### INPUT RECORDS
Segment Open

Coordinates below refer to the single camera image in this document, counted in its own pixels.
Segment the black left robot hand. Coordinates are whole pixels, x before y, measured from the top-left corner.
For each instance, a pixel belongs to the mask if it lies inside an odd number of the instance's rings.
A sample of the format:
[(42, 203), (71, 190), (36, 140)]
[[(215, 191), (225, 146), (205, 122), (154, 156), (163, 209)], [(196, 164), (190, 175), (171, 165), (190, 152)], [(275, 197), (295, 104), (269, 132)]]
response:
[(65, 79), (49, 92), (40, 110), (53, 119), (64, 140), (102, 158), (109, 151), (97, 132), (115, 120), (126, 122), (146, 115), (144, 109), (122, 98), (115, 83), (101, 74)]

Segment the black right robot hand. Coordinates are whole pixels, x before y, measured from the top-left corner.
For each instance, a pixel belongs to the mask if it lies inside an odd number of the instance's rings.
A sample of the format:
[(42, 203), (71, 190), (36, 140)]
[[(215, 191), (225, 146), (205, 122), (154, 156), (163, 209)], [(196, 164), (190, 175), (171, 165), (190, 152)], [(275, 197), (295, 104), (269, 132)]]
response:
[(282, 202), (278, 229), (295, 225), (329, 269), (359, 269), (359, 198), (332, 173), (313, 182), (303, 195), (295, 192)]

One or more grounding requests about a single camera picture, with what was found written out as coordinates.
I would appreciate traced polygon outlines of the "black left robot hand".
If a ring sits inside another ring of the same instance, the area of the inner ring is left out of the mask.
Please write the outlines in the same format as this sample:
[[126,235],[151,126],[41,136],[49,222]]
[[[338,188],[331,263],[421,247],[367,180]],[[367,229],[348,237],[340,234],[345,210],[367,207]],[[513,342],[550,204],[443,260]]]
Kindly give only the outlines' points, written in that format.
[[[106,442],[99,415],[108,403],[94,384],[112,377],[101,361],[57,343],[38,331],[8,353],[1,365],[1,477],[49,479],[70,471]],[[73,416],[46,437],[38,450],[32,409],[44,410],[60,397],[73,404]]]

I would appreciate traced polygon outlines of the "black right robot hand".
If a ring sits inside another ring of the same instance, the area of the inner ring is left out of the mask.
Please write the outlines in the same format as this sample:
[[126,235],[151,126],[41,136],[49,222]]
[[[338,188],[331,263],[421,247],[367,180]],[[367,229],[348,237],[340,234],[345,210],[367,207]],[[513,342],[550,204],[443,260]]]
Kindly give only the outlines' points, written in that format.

Segment Closed

### WHAT IS NEEDED
Return the material above in full, word for word.

### TASK SOLUTION
Coordinates below refer to the single camera image in this document, counted in its own pixels.
Segment the black left robot hand. Coordinates are whole pixels, x before y, measured from the top-left corner.
For each instance, a pixel belongs to the mask if it lies inside an odd number of the instance's rings.
A sample of the format:
[(42, 203), (71, 190), (36, 140)]
[[(215, 191), (225, 146), (205, 122), (154, 156), (163, 209)], [(196, 164), (190, 175), (171, 165), (190, 152)], [(275, 197), (295, 104), (269, 132)]]
response:
[(65, 79), (49, 92), (40, 110), (53, 119), (64, 140), (102, 158), (109, 151), (97, 132), (115, 120), (126, 122), (146, 115), (144, 109), (122, 98), (115, 83), (101, 74)]

Segment the black right robot hand. Coordinates are whole pixels, x before y, measured from the top-left corner.
For each instance, a pixel belongs to the mask if it lies inside an odd number of the instance's rings.
A sample of the format:
[(42, 203), (71, 190), (36, 140)]
[[(215, 191), (225, 146), (205, 122), (154, 156), (163, 209)], [(196, 164), (190, 175), (171, 165), (190, 152)], [(275, 197), (295, 104), (269, 132)]]
response:
[(282, 202), (278, 229), (295, 225), (329, 269), (359, 269), (359, 198), (332, 173), (313, 182), (303, 195), (295, 192)]

One or more grounding requests about a single camera picture, with what was found written out as coordinates.
I would appreciate traced polygon outlines of the "black left robot hand".
If a ring sits inside another ring of the same instance, the area of the inner ring is left out of the mask.
Please write the outlines in the same format as this sample:
[[126,235],[151,126],[41,136],[49,222]]
[[[338,188],[331,263],[421,247],[367,180]],[[367,229],[348,237],[340,234],[345,210],[367,207]],[[513,342],[550,204],[443,260]]]
Kindly give only the outlines' points, written in that format.
[[[106,442],[99,415],[108,403],[94,384],[112,377],[101,361],[57,343],[38,331],[8,353],[1,365],[1,477],[49,479],[70,471]],[[73,416],[46,437],[38,450],[32,409],[44,410],[60,397],[73,404]]]

I would appreciate traced polygon outlines of the "black right robot hand".
If a ring sits inside another ring of the same instance, the area of the inner ring is left out of the mask.
Please write the outlines in the same format as this sample:
[[126,235],[151,126],[41,136],[49,222]]
[[[338,188],[331,263],[421,247],[367,180]],[[367,229],[348,237],[340,234],[345,210],[367,207]],[[513,342],[550,204],[443,260]]]
Kindly give only the outlines' points, written in that format.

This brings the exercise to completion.